Hep gitmek istediğim, yıllar önce yola çıkıp Ankara’ dan geri döndüğüm Tuz Gölünün kenarından uzanarak meşakkatli bir yolculukla gittik Ürgüp’e.
Hiçbir yerde durmadık, hiçbir yerde fotograf çekmedik giderken. Yetişmemiz gereken bir akşam yemeği vardı. Ve ertesi gün yorucu bir konferans bizi bekliyordu.
Küçük bir çarşısı var Ürgüp’ün. Yemekten sonra keyifli bir yürüyüş için idealdi. Hediyelik eşya dükkanları, halı, kilim dükkanları ve çokça cafe-bar var. Üstteki fotografı Temenni Tepesinden çektim.

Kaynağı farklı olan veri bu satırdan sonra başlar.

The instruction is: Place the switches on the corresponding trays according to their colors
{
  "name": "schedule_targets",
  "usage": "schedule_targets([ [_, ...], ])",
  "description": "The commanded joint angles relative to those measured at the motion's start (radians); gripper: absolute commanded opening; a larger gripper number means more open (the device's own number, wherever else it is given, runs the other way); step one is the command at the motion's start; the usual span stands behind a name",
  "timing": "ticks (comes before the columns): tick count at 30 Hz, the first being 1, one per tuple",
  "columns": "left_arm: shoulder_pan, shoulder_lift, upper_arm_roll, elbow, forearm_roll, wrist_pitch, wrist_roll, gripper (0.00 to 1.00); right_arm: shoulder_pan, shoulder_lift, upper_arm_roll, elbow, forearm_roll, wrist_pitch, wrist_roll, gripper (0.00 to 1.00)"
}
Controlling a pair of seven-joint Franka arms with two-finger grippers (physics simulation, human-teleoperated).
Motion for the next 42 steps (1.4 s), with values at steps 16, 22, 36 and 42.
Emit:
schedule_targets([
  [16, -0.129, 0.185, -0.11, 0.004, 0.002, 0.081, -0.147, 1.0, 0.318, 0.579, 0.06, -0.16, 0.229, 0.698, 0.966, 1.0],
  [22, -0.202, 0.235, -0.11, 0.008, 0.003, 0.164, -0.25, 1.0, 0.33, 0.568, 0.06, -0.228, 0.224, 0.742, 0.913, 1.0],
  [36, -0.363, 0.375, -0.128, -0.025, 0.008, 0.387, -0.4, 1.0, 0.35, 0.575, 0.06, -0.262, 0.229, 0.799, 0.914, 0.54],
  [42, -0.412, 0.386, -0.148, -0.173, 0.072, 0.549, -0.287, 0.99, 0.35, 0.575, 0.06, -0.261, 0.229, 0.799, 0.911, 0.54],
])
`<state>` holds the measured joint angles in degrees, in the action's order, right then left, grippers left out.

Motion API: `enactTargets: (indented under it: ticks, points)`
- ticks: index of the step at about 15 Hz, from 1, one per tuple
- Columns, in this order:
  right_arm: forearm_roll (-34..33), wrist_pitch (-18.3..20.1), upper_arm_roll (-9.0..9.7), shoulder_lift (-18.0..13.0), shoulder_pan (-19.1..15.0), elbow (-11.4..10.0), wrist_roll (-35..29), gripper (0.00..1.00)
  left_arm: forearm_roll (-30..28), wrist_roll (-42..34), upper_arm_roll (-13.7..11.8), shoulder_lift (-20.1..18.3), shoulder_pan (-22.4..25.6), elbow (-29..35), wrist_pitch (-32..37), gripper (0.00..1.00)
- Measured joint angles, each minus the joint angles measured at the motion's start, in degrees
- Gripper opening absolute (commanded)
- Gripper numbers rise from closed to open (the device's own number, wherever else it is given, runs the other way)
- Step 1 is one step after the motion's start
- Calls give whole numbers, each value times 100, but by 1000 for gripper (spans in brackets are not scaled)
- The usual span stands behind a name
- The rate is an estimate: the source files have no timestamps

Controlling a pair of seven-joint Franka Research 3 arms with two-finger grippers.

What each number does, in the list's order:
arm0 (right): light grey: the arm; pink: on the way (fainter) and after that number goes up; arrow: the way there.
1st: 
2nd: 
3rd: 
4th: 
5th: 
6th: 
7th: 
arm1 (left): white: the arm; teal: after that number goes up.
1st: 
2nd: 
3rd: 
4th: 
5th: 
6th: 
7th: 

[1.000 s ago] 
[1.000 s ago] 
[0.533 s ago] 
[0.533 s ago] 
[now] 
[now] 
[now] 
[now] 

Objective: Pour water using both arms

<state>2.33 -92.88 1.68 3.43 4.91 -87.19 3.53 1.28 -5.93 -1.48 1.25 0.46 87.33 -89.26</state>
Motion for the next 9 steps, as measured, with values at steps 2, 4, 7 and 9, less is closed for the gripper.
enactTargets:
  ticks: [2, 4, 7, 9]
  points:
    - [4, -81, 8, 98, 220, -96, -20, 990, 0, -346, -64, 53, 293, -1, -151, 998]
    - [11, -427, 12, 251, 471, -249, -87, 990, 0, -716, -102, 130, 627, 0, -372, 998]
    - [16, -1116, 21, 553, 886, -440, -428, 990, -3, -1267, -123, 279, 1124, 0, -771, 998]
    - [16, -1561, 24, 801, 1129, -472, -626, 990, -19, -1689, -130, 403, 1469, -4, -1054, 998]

Temenni Tepesi’ne Anadolu Selçuklu sultanı IV. Rüknettin Kılıçarslan’ın hatırasını yaşatmak için sembolik bir türbe yapılmış. Adak duası, abdest suyu koyma ve para gibi adetlerle tepe İslami bir çehreye kavuşmuş.
Konferanslarla geçen koca bir günün ardından akşam yemeğine kadar hava kapalı da olsa, fotograf çekemeyecek de olsak en azından görmeden dönmemek için Göreme ve Uçhisar’ a gittik.
Göremediğiniz gibi Göremede ışık yoktu : ) Dolayısıyla fotograf da olmadı : )
Neyse ki o gece yemekten sonra yolda iki tane peri bacası gördük de evirdik çevirdik her tarafından çektik.
Ertesi gün hava muhalefeti nedeniyle balon gezimiz de iptal olunca elimizde bir iki kareyle, çalkantılı bir uçak yolculuğuyla eve döndük.
Ürgüp’e gidip de Ortahisar da Dervish House’da bir yer altı mağarasında Mevlevi ayinini izlemeden dönmeyin derim. O ortamın havasını solumanız lazım.